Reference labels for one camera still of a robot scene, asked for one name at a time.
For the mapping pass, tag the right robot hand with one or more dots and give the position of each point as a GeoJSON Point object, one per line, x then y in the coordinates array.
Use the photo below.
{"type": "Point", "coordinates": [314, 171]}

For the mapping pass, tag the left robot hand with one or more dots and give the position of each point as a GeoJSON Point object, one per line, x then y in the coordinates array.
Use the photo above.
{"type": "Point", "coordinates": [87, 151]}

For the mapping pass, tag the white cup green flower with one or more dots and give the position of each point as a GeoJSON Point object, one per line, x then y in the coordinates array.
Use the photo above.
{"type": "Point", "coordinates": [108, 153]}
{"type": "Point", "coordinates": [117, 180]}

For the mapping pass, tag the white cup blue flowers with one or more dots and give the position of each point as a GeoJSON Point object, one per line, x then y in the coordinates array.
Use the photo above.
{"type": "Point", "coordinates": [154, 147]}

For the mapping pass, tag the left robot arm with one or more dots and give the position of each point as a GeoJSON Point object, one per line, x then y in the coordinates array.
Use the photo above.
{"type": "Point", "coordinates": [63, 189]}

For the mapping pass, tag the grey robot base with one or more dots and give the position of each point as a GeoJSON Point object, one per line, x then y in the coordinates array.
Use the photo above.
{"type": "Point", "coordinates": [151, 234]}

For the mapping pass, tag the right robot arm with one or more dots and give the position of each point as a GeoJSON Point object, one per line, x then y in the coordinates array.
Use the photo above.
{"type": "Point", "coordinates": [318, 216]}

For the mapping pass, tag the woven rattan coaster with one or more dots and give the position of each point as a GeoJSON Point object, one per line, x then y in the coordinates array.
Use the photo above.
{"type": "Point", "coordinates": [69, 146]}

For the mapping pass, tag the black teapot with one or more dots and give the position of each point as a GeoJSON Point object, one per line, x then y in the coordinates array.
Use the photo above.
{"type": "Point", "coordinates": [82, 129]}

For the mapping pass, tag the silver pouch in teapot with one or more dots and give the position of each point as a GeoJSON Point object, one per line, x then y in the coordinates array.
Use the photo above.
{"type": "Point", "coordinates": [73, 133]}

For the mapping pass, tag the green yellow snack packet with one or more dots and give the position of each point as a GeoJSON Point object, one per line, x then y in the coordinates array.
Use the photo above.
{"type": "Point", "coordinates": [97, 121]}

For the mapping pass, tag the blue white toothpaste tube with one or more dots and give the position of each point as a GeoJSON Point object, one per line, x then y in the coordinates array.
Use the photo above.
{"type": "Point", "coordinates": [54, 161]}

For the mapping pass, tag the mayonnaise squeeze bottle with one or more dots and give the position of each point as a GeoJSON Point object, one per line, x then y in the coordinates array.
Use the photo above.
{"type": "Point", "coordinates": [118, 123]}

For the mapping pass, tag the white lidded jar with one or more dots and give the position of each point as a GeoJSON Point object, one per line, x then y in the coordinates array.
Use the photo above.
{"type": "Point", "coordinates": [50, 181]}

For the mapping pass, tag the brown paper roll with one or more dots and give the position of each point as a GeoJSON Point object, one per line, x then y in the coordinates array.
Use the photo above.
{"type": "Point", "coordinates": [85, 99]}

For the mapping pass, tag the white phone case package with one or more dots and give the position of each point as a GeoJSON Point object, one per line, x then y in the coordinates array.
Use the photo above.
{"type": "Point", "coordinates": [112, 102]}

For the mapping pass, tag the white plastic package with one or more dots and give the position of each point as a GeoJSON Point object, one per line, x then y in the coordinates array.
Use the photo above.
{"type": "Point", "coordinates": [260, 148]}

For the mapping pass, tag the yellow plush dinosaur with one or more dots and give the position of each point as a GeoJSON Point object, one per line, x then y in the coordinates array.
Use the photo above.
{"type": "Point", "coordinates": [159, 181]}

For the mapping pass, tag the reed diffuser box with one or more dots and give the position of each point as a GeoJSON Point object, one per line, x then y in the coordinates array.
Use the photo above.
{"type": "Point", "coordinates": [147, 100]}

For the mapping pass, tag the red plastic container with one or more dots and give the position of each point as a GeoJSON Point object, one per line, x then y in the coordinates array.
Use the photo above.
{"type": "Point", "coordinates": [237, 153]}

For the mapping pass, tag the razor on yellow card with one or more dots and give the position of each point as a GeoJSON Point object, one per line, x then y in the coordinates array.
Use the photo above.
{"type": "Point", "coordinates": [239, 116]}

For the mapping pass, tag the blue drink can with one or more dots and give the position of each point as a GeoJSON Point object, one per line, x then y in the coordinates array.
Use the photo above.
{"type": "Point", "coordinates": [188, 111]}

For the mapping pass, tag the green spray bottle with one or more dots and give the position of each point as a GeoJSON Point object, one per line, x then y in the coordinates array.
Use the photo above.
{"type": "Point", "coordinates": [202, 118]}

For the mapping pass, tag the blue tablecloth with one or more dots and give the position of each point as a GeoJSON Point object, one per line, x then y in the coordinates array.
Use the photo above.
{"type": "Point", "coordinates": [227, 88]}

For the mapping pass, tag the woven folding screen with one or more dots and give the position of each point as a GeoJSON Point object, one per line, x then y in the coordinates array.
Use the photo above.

════════

> _Problem statement_
Repeat the data precisely, reproducing every entry.

> _Answer section_
Reference labels for one camera still of a robot scene, asked for one name at a time.
For the mapping pass, tag the right robot hand with one or more dots and give the position of each point as a GeoJSON Point object, one per line, x then y in the coordinates array.
Use the photo below.
{"type": "Point", "coordinates": [314, 171]}

For the mapping pass, tag the left robot hand with one or more dots and give the position of each point as a GeoJSON Point object, one per line, x then y in the coordinates array.
Use the photo above.
{"type": "Point", "coordinates": [87, 151]}

For the mapping pass, tag the white cup green flower with one or more dots and give the position of each point as a GeoJSON Point object, one per line, x then y in the coordinates array.
Use the photo above.
{"type": "Point", "coordinates": [108, 153]}
{"type": "Point", "coordinates": [117, 180]}

For the mapping pass, tag the white cup blue flowers with one or more dots and give the position of each point as a GeoJSON Point object, one per line, x then y in the coordinates array.
Use the photo above.
{"type": "Point", "coordinates": [154, 147]}

For the mapping pass, tag the left robot arm with one or more dots and give the position of each point as a GeoJSON Point object, one per line, x then y in the coordinates array.
Use the photo above.
{"type": "Point", "coordinates": [63, 189]}

For the mapping pass, tag the grey robot base with one or more dots and give the position of each point as a GeoJSON Point object, one per line, x then y in the coordinates array.
Use the photo above.
{"type": "Point", "coordinates": [151, 234]}

For the mapping pass, tag the right robot arm with one or more dots and give the position of each point as a GeoJSON Point object, one per line, x then y in the coordinates array.
Use the photo above.
{"type": "Point", "coordinates": [318, 216]}

For the mapping pass, tag the woven rattan coaster with one or more dots and give the position of each point as a GeoJSON Point object, one per line, x then y in the coordinates array.
Use the photo above.
{"type": "Point", "coordinates": [69, 146]}

For the mapping pass, tag the black teapot with one or more dots and give the position of each point as a GeoJSON Point object, one per line, x then y in the coordinates array.
Use the photo above.
{"type": "Point", "coordinates": [82, 129]}

For the mapping pass, tag the silver pouch in teapot with one or more dots and give the position of each point as a GeoJSON Point object, one per line, x then y in the coordinates array.
Use the photo above.
{"type": "Point", "coordinates": [73, 133]}

For the mapping pass, tag the green yellow snack packet with one or more dots and give the position of each point as a GeoJSON Point object, one per line, x then y in the coordinates array.
Use the photo above.
{"type": "Point", "coordinates": [97, 121]}

For the mapping pass, tag the blue white toothpaste tube with one or more dots and give the position of each point as a GeoJSON Point object, one per line, x then y in the coordinates array.
Use the photo above.
{"type": "Point", "coordinates": [54, 161]}

For the mapping pass, tag the mayonnaise squeeze bottle with one or more dots and give the position of each point as a GeoJSON Point object, one per line, x then y in the coordinates array.
Use the photo above.
{"type": "Point", "coordinates": [118, 123]}

For the mapping pass, tag the white lidded jar with one or more dots and give the position of each point as a GeoJSON Point object, one per line, x then y in the coordinates array.
Use the photo above.
{"type": "Point", "coordinates": [50, 181]}

For the mapping pass, tag the brown paper roll with one or more dots and give the position of each point as a GeoJSON Point object, one per line, x then y in the coordinates array.
Use the photo above.
{"type": "Point", "coordinates": [85, 99]}

For the mapping pass, tag the white phone case package with one or more dots and give the position of each point as a GeoJSON Point object, one per line, x then y in the coordinates array.
Use the photo above.
{"type": "Point", "coordinates": [112, 102]}

For the mapping pass, tag the white plastic package with one or more dots and give the position of each point as a GeoJSON Point object, one per line, x then y in the coordinates array.
Use the photo above.
{"type": "Point", "coordinates": [260, 148]}

For the mapping pass, tag the yellow plush dinosaur with one or more dots and give the position of each point as a GeoJSON Point object, one per line, x then y in the coordinates array.
Use the photo above.
{"type": "Point", "coordinates": [159, 181]}

For the mapping pass, tag the reed diffuser box with one or more dots and give the position of each point as a GeoJSON Point object, one per line, x then y in the coordinates array.
Use the photo above.
{"type": "Point", "coordinates": [147, 100]}

For the mapping pass, tag the red plastic container with one or more dots and give the position of each point as a GeoJSON Point object, one per line, x then y in the coordinates array.
Use the photo above.
{"type": "Point", "coordinates": [237, 153]}

For the mapping pass, tag the razor on yellow card with one or more dots and give the position of each point as a GeoJSON Point object, one per line, x then y in the coordinates array.
Use the photo above.
{"type": "Point", "coordinates": [239, 116]}

For the mapping pass, tag the blue drink can with one or more dots and give the position of each point as a GeoJSON Point object, one per line, x then y in the coordinates array.
Use the photo above.
{"type": "Point", "coordinates": [188, 111]}

For the mapping pass, tag the green spray bottle with one or more dots and give the position of each point as a GeoJSON Point object, one per line, x then y in the coordinates array.
Use the photo above.
{"type": "Point", "coordinates": [202, 118]}

For the mapping pass, tag the blue tablecloth with one or more dots and give the position of each point as a GeoJSON Point object, one per line, x then y in the coordinates array.
Use the photo above.
{"type": "Point", "coordinates": [227, 88]}

For the mapping pass, tag the woven folding screen with one or more dots and give the position of each point as a GeoJSON Point object, one per line, x then y in the coordinates array.
Use the photo above.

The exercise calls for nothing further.